Please find the lines in the entries below that contain the word "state", and copy each one.

Information shown section start

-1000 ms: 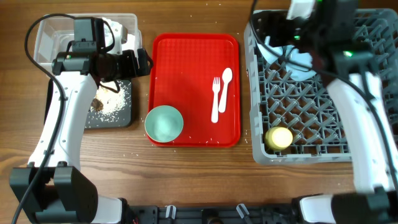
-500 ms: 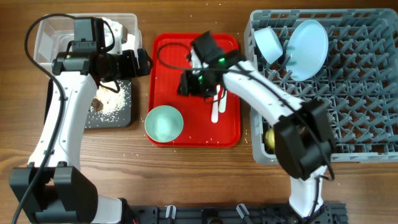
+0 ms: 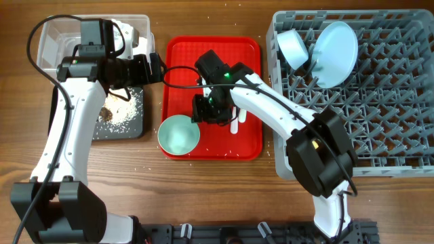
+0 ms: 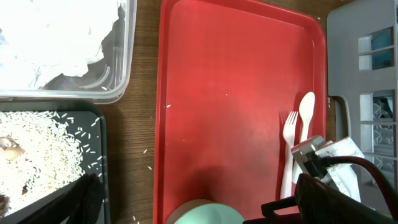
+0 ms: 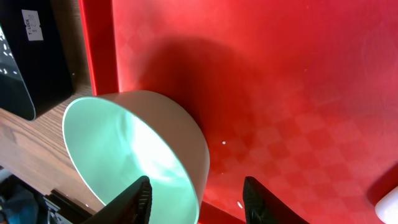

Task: Sort waste into correct bins and load items into the dishwasher rack
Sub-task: 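Grasp the green bowl on the red tray with the right gripper, then carry the green bowl into the rack and release it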

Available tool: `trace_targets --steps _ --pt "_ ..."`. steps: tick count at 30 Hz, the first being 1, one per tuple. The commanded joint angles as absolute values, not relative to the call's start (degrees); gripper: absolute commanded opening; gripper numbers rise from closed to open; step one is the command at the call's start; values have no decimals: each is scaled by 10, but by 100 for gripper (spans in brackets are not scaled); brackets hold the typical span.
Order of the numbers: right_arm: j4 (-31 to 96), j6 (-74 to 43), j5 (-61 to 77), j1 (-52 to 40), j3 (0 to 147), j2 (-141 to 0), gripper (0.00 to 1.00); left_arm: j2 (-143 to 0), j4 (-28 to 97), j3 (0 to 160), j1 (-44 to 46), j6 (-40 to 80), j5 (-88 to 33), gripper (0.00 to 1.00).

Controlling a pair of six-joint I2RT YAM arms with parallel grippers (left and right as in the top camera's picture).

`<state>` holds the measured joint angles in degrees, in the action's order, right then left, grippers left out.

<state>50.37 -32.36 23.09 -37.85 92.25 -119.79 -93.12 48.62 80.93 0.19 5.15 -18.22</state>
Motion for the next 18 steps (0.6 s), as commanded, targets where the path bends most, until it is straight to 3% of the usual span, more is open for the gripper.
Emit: trace_targets --steps 1,12,18 --pt "505 -330 225 -380 921 -1206 49 -923 485 810 -2 49 -179 100" --pt "504 -361 168 -413 921 -1231 47 -923 485 810 -2 49 -179 100" --pt "503 -360 180 -412 921 -1242 29 -923 485 810 -2 49 -179 100"
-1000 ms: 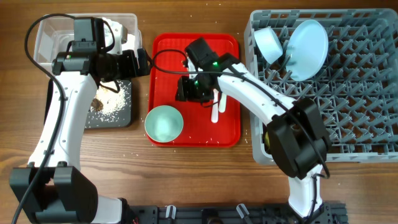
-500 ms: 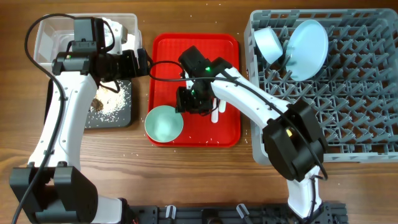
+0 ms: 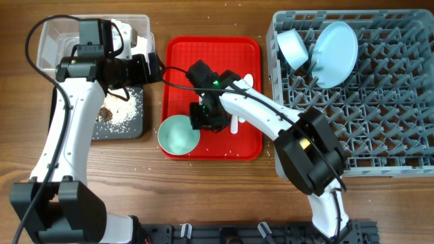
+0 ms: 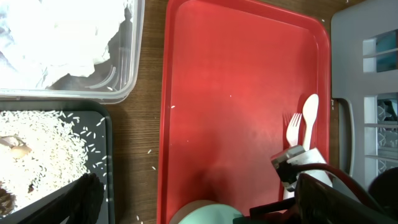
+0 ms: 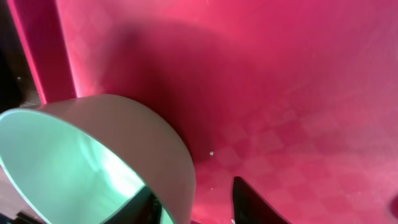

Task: Sort waste into correct bins and load items into the dishwasher rack
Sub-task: 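Carry the green bowl into the rack and release it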

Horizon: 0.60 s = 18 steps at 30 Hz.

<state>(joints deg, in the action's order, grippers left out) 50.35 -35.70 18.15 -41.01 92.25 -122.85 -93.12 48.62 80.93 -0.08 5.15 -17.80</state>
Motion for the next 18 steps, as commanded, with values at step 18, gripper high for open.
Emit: trace_targets --steps 18 --pt "580 -283 -54 -239 926 -953 4 -923 485 810 -2 49 -179 100"
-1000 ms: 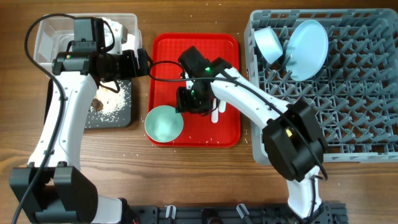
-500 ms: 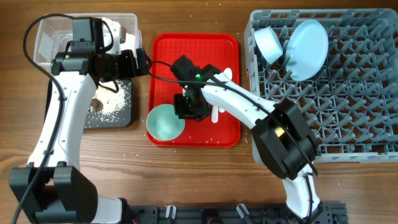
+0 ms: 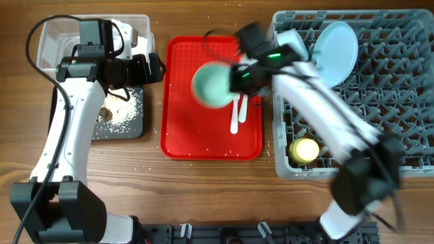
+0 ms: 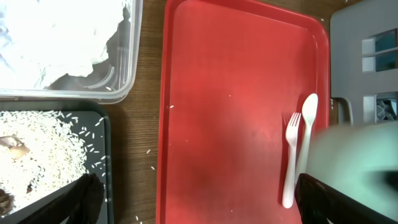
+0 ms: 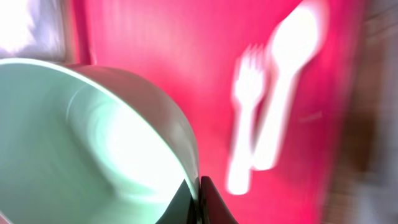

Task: Sort waste into correct bins and load items into the dishwasher rack
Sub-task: 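Carry the green bowl into the rack and release it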

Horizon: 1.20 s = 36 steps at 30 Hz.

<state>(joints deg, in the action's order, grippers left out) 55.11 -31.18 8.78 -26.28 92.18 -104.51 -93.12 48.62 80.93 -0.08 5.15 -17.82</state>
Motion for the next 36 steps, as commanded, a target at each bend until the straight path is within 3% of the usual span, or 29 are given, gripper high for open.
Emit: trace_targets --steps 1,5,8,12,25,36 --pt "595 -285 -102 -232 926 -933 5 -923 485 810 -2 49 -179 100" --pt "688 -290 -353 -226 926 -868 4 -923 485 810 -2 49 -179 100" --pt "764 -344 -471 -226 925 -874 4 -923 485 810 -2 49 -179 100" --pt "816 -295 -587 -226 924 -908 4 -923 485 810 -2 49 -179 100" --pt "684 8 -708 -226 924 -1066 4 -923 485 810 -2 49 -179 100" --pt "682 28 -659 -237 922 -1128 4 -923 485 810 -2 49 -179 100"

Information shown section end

> [Result of the exercise]
`<state>` holds the measured joint angles in degrees, in the action's order, right then left, grippers left out.
<state>50.37 -32.36 23.09 -37.85 92.25 -119.79 -93.12 48.62 80.93 0.19 5.15 -18.22</state>
<state>(joints deg, in the action's order, grippers left out) 50.35 -35.70 18.15 -41.01 92.25 -122.85 -93.12 48.62 80.93 -0.08 5.15 -17.80</state>
<state>(joints deg, in the action's order, grippers left out) 55.11 -31.18 8.78 -26.28 92.18 -104.51 -93.12 48.62 80.93 -0.08 5.15 -17.82</state>

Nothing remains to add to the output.